● **TASK PROMPT**
Transcribe, verbatim, every line from the start of the entries through the line that contains "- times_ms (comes"; include both boundary lines and omit all others.

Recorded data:
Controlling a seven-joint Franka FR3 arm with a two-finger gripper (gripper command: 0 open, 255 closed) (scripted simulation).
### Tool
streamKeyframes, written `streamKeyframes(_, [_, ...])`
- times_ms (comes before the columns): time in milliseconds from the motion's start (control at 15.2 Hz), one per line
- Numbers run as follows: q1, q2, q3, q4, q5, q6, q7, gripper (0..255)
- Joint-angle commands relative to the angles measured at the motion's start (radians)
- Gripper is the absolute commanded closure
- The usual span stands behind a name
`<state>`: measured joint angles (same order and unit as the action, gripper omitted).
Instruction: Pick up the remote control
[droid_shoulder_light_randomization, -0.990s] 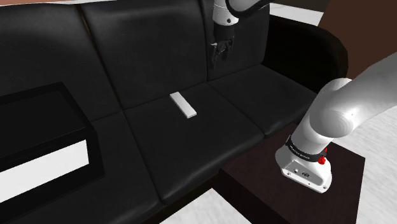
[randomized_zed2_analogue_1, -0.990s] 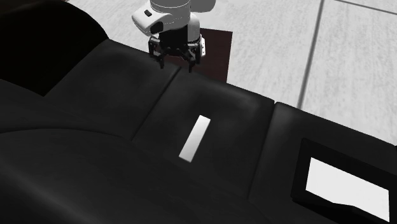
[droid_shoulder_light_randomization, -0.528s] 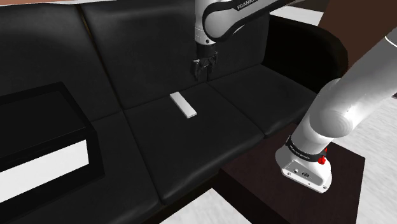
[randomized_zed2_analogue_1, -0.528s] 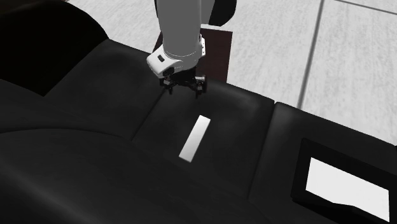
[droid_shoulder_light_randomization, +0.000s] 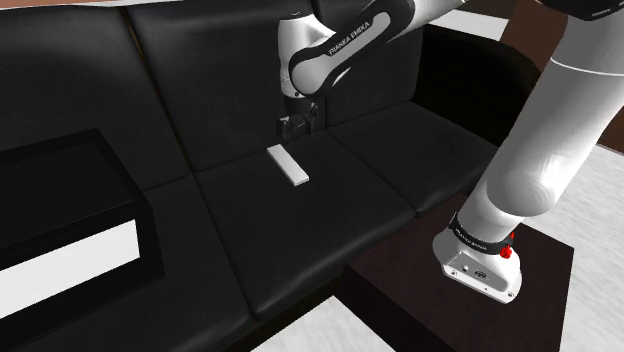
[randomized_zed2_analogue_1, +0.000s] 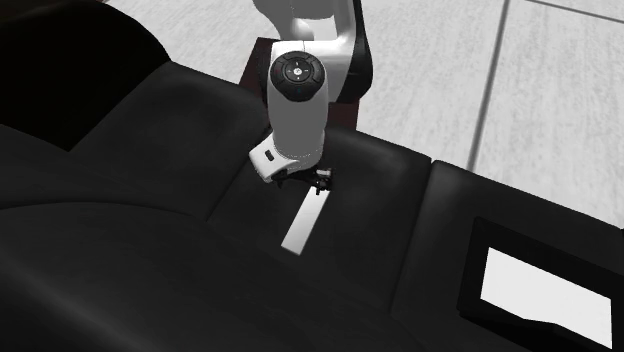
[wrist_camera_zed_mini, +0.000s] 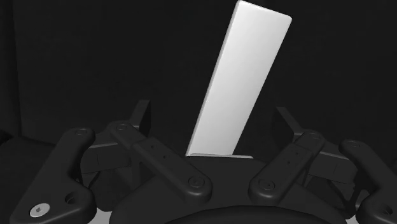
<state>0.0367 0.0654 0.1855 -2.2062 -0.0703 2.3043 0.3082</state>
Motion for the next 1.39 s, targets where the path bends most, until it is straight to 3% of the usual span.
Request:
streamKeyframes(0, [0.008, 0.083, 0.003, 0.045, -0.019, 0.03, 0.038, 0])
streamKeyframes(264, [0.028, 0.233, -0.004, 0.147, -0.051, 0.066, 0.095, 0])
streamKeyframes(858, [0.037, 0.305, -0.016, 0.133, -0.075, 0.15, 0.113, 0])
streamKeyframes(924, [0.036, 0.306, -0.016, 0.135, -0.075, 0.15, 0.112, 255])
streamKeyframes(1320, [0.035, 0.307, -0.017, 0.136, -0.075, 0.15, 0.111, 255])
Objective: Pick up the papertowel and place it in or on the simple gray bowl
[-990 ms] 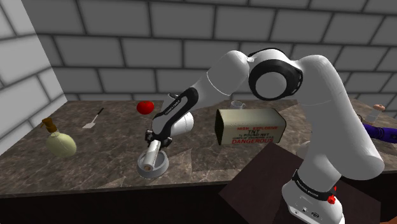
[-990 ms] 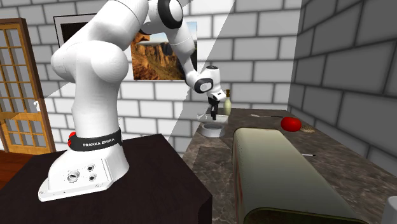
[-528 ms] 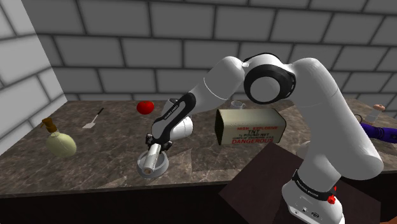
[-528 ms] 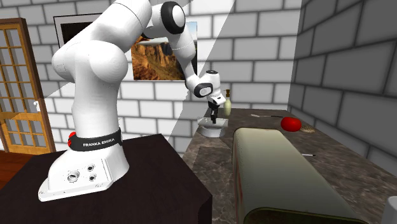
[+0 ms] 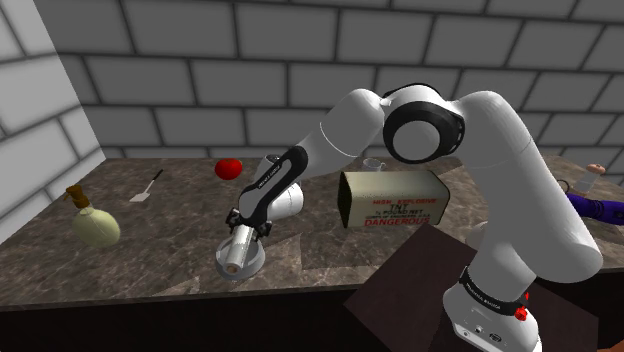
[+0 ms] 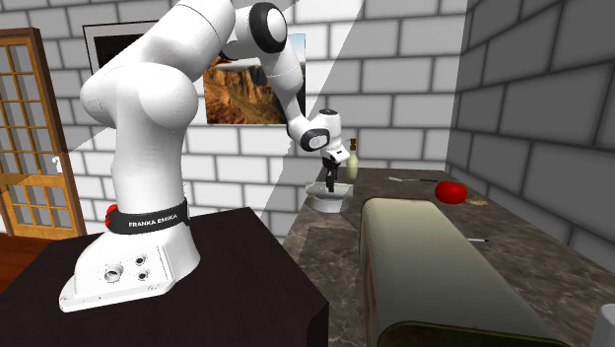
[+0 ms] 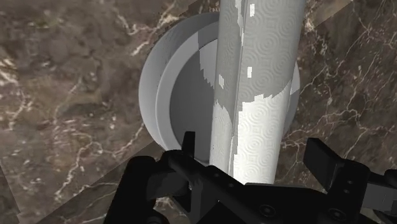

● **TASK RESULT**
Controlling a seven-joint Franka FR3 arm with a two-finger gripper (gripper command: 0 open, 255 closed) (scripted simulation).
### Tool
streamKeyframes, written `streamKeyframes(_, [_, ...])`
- times_ms (comes before the columns): time in milliseconds from the motion's start (control at 15.2 Hz), one per line

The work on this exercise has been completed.